All lines with the word "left" in the material below are required.

=== Begin Enclosure ===

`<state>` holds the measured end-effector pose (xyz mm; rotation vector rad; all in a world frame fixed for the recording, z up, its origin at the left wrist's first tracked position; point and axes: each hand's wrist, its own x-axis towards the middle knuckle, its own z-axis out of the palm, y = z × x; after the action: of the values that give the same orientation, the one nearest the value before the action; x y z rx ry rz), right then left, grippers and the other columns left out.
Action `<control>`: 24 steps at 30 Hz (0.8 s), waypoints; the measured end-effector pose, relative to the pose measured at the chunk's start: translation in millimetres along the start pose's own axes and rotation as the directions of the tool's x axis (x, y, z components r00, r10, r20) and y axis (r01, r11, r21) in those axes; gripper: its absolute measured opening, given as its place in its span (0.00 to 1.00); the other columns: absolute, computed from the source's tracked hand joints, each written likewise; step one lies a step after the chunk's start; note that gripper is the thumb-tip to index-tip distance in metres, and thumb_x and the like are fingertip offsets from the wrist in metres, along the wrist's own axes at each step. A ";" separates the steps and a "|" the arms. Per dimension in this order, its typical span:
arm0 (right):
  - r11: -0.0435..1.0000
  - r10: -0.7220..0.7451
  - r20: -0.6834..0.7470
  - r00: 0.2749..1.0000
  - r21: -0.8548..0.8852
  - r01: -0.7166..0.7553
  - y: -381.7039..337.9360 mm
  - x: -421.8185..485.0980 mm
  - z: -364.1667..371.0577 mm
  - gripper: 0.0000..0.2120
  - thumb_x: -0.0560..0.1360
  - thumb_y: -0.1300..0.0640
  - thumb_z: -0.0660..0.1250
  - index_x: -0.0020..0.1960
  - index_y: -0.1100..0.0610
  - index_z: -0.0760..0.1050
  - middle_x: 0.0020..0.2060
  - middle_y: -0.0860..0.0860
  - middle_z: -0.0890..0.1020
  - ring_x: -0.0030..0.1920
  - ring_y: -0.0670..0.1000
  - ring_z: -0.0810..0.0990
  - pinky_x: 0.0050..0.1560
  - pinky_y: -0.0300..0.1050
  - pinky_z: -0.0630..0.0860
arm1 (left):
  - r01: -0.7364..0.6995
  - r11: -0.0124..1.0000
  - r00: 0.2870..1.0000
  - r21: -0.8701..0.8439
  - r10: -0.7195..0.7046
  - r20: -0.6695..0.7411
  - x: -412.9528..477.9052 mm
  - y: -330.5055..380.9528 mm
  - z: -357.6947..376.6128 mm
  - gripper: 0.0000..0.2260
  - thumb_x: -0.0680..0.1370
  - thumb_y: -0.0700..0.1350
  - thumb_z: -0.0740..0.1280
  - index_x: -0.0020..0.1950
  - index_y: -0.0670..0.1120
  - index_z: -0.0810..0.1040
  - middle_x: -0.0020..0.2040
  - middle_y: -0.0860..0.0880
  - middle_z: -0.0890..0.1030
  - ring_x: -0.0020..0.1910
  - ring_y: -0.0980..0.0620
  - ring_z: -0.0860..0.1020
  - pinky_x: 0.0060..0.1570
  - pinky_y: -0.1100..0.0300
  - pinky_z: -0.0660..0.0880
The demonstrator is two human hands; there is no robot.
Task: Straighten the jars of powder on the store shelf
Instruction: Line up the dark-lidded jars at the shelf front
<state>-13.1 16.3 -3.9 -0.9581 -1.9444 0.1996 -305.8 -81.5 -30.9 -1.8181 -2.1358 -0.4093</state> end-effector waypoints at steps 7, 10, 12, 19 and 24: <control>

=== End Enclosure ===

# Output for this task
`<state>` holds the measured end-effector pose (xyz mm; rotation vector rad; all in a world frame fixed for the recording, z up, its origin at the left wrist's first tracked position; point and axes: each hand's wrist, its own x-axis towards the middle knuckle, its own z-axis out of the palm, y = z × x; after the action: of the values that give the same orientation, the one nearest the value before the action; x y z rx ry rz), right then left, grippers and the other columns left out.
arm1 (left):

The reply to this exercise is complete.